M. Taoufiq Aloui, le directeur de l'Institut Supérieur des Sciences Humaines de Tunis, nous a quant à lui entretenu tout d'abord du Conseil scientifique réuni lundi après midi et consacré au mouvement estudiantin qui a paralysé son établissement :
« Notre réunion a duré plus de 5 heures, mais elle s'est déroulée dans une ambiance relativement sereine. Sans atteindre à la souveraineté des décisions de la commission de mastère du département d'anglais, nous avons tenté de trouver une solution consensuelle qui traduise, d'une part, le degré d'écoute que nous accordons aux revendications de nos étudiants et d'autre part, notre souci d'assurer une formation de qualité aux étudiants de 3ème cycle.
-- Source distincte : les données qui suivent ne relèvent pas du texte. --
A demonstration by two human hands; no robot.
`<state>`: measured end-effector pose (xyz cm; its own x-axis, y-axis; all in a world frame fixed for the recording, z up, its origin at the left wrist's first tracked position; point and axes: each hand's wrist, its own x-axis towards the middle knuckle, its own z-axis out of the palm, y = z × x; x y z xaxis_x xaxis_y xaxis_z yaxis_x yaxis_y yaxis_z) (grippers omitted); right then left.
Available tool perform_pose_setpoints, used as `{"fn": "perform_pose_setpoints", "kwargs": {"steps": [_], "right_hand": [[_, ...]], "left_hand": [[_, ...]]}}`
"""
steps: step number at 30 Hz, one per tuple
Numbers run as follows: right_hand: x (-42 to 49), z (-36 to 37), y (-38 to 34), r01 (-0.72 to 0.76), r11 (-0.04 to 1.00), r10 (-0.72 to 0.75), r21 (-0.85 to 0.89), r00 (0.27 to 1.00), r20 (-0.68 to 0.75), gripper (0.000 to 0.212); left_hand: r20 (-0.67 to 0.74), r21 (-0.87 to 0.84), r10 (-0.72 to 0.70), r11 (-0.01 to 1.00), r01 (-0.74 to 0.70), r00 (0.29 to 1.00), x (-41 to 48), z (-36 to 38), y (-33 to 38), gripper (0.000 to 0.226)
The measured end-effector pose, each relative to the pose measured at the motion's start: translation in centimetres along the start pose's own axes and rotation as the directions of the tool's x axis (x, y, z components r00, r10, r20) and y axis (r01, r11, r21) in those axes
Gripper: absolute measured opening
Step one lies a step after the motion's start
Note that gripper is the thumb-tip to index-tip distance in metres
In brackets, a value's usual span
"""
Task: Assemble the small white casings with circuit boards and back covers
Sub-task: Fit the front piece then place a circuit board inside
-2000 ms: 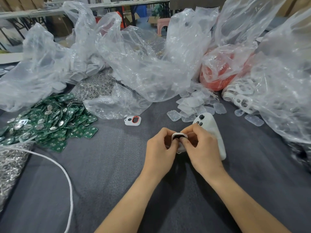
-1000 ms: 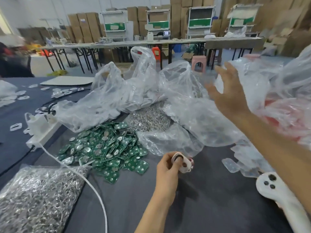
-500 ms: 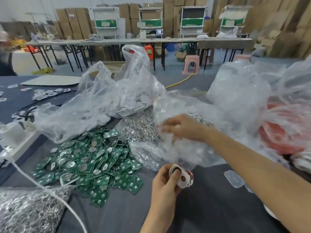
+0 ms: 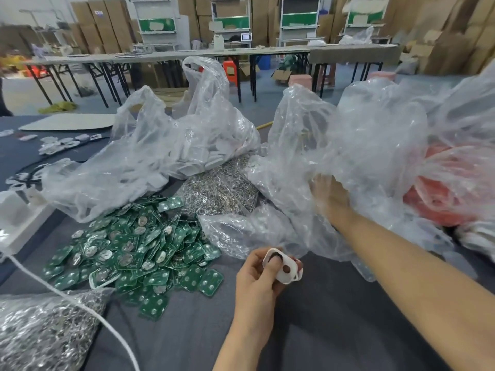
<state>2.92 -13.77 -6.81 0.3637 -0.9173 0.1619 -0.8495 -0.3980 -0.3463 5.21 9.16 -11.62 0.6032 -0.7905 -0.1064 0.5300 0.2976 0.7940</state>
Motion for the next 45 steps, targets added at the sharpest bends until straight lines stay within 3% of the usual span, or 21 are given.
{"fn": "perform_pose_setpoints", "kwargs": {"steps": [6,9,11,15,18,20,23,31,37,42,45], "right_hand": [[-1.2,-2.0,1.7,0.118,0.979,-0.096,0.166,0.986,-0.139,0.036],[-2.3,-3.1,2.0,0.154,0.921,-0.035,0.357,0.947,-0.319,0.017],[-4.0,-4.5,1.9,0.165,0.826,0.045,0.54,0.934,-0.354,0.008],[-9.6,-8.1,1.9,0.226,0.604,0.069,0.764,0.94,-0.333,0.016],[-16.0,-8.7,2.5,0.275,0.462,-0.08,0.843,0.96,-0.269,0.014],[-20.2,-7.5,3.3,0.229,0.433,-0.152,0.872,0.972,-0.18,0.011],[-24.1,-5.2,4.9,0.117,0.407,-0.104,0.906,0.991,-0.082,0.018],[-24.5,-4.5,5.5,-0.039,0.186,-0.047,0.982,0.998,0.049,0.016],[-24.3,-4.1,5.8,-0.07,0.152,-0.036,0.986,0.996,0.076,0.024],[-23.9,-4.1,6.3,-0.016,0.272,-0.027,0.962,0.999,0.024,0.027],[-23.7,-4.3,6.7,-0.003,0.286,-0.02,0.958,1.0,0.009,0.029]], "left_hand": [[0.024,0.064,-0.004,0.998,0.002,1.0,-0.2,0.0,0.1,0.002],[0.017,0.045,0.003,0.999,-0.004,1.0,-0.1,0.0,0.2,0.01],[0.034,0.045,0.022,0.999,-0.023,0.999,-0.1,0.1,0.2,0.018],[0.068,0.138,0.05,0.989,-0.059,0.996,-0.7,0.3,0.0,0.013],[0.029,0.141,0.049,0.989,-0.053,0.998,-1.6,0.7,0.1,0.008],[0.009,0.129,0.032,0.991,-0.033,0.999,-2.7,1.3,-0.2,0.013],[0.043,0.182,0.027,0.983,-0.034,0.999,-3.9,2.1,-1.3,0.008],[0.099,0.232,0.036,0.971,-0.059,0.994,-4.1,2.5,-1.4,0.01],[0.132,0.258,0.042,0.963,-0.075,0.99,-4.1,2.5,-1.7,0.011],[0.118,0.326,0.036,0.943,-0.073,0.992,-4.2,2.6,-1.6,0.012],[0.134,0.385,0.034,0.919,-0.084,0.99,-4.4,2.6,-1.6,0.013]]}}
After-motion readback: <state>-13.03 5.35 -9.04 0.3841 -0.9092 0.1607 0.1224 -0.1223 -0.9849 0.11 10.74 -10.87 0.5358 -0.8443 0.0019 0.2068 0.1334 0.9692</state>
J'ai personnellement contacté les étudiants mécontents dès leur premier jour de manifestation. Les membres du Conseil scientifique et ceux de la Commission de mastère d'anglais sont très compréhensifs à l'égard de leurs revendications. Pour l'heure, nous proposons de résoudre le problème en remplaçant les défaillants de la filière Etudes culturelles, 11 en tout. Cette issue semble ne pas répondre aux attentes des représentants des étudiants. Mais nous restons optimistes.
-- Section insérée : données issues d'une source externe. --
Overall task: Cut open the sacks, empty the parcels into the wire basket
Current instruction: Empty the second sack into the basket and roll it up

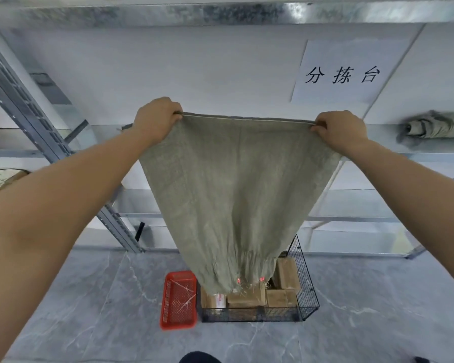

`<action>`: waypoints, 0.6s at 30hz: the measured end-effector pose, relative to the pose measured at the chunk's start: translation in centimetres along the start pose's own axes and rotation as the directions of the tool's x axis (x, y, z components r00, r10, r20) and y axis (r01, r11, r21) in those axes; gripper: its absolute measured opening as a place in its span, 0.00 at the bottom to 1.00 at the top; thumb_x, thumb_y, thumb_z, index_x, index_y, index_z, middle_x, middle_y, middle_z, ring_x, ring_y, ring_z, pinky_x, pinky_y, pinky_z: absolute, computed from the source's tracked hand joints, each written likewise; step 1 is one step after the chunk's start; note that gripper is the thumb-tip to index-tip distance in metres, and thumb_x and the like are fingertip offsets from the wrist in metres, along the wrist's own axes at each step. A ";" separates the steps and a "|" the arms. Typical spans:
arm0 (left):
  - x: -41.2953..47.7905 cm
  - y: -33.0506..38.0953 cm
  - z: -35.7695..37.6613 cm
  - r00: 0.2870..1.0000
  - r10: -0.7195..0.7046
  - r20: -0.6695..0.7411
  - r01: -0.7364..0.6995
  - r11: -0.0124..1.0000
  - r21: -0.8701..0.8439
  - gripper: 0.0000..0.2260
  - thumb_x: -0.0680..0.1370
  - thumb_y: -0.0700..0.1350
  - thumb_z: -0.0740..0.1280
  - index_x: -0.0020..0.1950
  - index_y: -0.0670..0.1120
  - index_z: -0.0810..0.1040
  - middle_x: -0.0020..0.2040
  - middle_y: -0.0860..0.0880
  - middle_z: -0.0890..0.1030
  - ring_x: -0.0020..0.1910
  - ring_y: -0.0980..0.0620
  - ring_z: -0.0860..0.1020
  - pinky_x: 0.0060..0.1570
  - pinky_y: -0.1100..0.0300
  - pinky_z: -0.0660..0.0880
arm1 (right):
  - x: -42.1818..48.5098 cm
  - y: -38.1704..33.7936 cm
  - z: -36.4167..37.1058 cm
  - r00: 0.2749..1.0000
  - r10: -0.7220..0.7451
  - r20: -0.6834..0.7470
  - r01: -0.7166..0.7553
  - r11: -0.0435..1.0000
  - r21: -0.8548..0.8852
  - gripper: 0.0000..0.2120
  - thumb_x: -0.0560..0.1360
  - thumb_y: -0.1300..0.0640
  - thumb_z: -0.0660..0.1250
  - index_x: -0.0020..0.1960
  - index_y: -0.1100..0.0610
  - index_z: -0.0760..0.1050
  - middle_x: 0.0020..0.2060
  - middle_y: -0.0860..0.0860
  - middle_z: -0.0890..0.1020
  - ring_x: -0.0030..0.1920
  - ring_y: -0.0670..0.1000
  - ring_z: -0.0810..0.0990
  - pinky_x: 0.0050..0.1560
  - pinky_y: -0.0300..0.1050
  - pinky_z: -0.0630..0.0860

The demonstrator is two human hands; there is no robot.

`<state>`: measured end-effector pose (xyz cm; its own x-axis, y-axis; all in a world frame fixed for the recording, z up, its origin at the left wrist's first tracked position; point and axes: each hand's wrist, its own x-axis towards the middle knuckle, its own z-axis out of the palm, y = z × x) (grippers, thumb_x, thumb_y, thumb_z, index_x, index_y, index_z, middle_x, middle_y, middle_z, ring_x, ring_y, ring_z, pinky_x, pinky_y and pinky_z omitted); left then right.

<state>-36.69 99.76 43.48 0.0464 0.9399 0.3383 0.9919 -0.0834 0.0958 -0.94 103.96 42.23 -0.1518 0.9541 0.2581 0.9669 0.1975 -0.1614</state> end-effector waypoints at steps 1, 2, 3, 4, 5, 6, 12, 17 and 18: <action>0.1 0.0 -0.2 1.000 0.005 -0.001 -0.005 1.000 0.005 0.12 0.81 0.43 0.57 0.57 0.40 0.76 0.54 0.38 0.75 0.55 0.38 0.73 0.51 0.49 0.70 | 0.0 -0.1 -0.1 1.000 -0.008 -0.006 0.008 1.000 -0.013 0.14 0.79 0.52 0.58 0.57 0.58 0.76 0.54 0.59 0.80 0.56 0.61 0.76 0.47 0.50 0.70; 0.3 -0.1 -0.4 1.000 0.005 -0.002 -0.005 1.000 0.011 0.12 0.81 0.43 0.57 0.57 0.40 0.76 0.54 0.37 0.75 0.55 0.38 0.73 0.51 0.49 0.70 | 0.1 -0.3 -0.3 1.000 -0.015 -0.021 0.015 1.000 -0.017 0.14 0.79 0.53 0.58 0.57 0.59 0.76 0.54 0.60 0.80 0.56 0.62 0.76 0.48 0.50 0.70; 0.4 -0.1 -0.7 1.000 0.005 -0.007 -0.005 1.000 0.022 0.12 0.80 0.43 0.57 0.57 0.40 0.76 0.54 0.37 0.76 0.55 0.38 0.73 0.51 0.49 0.71 | 0.2 -0.5 -0.6 0.999 -0.019 -0.042 0.019 1.000 -0.005 0.14 0.79 0.53 0.58 0.57 0.59 0.76 0.54 0.60 0.80 0.56 0.62 0.76 0.49 0.51 0.71; 0.6 -0.1 -1.1 1.000 0.003 -0.012 -0.002 1.000 0.030 0.12 0.80 0.43 0.57 0.57 0.40 0.76 0.54 0.37 0.76 0.55 0.38 0.73 0.51 0.48 0.71 | 0.3 -0.7 -0.9 0.998 -0.017 -0.068 0.019 1.000 0.018 0.13 0.78 0.54 0.58 0.57 0.59 0.75 0.54 0.60 0.79 0.56 0.62 0.75 0.50 0.51 0.71; 0.8 -0.2 -1.4 1.000 0.004 -0.020 -0.003 0.999 0.034 0.12 0.80 0.43 0.57 0.57 0.40 0.76 0.54 0.37 0.76 0.54 0.38 0.73 0.51 0.48 0.71 | 0.5 -0.7 -1.2 0.995 -0.013 -0.096 0.017 0.999 0.038 0.13 0.78 0.55 0.57 0.58 0.59 0.75 0.55 0.60 0.79 0.56 0.62 0.75 0.50 0.51 0.71; 0.9 -0.1 -1.8 1.000 0.005 -0.029 -0.004 0.999 0.034 0.12 0.80 0.43 0.57 0.57 0.40 0.76 0.54 0.37 0.76 0.54 0.38 0.74 0.51 0.48 0.71 | 0.6 -0.8 -1.7 0.992 -0.011 -0.123 0.017 0.999 0.047 0.14 0.78 0.55 0.57 0.58 0.59 0.75 0.54 0.60 0.79 0.56 0.62 0.75 0.50 0.51 0.71; 0.6 -0.5 -2.6 0.998 -0.067 -0.010 0.067 0.998 -0.002 0.12 0.80 0.44 0.58 0.57 0.40 0.75 0.55 0.38 0.78 0.56 0.39 0.73 0.52 0.49 0.71 | 1.0 0.0 -3.3 0.995 0.040 -0.092 -0.045 0.997 -0.056 0.15 0.79 0.51 0.56 0.57 0.59 0.75 0.52 0.61 0.79 0.53 0.62 0.77 0.45 0.48 0.68; 0.7 0.1 -3.6 0.989 -0.147 0.034 0.150 0.980 -0.130 0.12 0.78 0.46 0.63 0.56 0.38 0.73 0.52 0.36 0.78 0.52 0.39 0.74 0.48 0.52 0.70 | 1.0 -0.2 -4.1 0.998 0.064 -0.027 -0.063 0.998 0.026 0.15 0.79 0.51 0.58 0.55 0.59 0.77 0.50 0.58 0.80 0.52 0.60 0.77 0.43 0.46 0.69; 0.7 0.4 -3.8 0.988 -0.147 0.045 0.152 0.974 -0.170 0.13 0.77 0.46 0.64 0.55 0.38 0.73 0.52 0.37 0.77 0.52 0.39 0.74 0.48 0.53 0.70 | 1.0 -0.5 -4.6 0.996 0.091 -0.004 -0.091 0.994 0.053 0.16 0.78 0.51 0.58 0.52 0.61 0.78 0.45 0.58 0.80 0.48 0.59 0.77 0.41 0.44 0.69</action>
<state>-36.67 99.13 47.34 -0.0942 0.9560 0.2778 0.9527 0.0057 0.3037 -0.66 103.79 46.96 -0.0621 0.9672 0.2464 0.9644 0.1217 -0.2347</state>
En maintenant la logique du dialogue, nous parviendrons à une solution satisfaisante pour tous. A long terme, nous nous attelons à créer un mastère de langues appliquées ; ce qui atténuerait considérablement la forte demande actuelle sur le mastère d'anglais et de traduction. » Reportage de Badreddine BEN HENDA Les à-côtés du mouvement de grève
*Partout à Ibn Charaf, les affichettes couvraient les murs, les portes et les tableaux de l'établissement. Certains étudiants portaient leurs slogans sur leurs vêtements. D'autres arboraient sur leurs bouches des appels à la grève de la faim et du silence !
*Quelques salles du sous-sol gardèrent leurs chaises et les enseignants purent y donner leurs cours.
*Dans le département d'anglais, les demandes d'inscription au mastère avoisinent les 300. Pour le moment, on ne compte retenir que 80 dossiers répartis équitablement entre les filières « relations internationales » et « études interculturelles »
*Des mouvements semblables ont été déjà enregistrés à La Manouba, à La Charguia, à la Faculté des Sciences Humaines du 9 Avril, à la Faculté des Lettres de Sousse, à Jendouba et à Kairouan.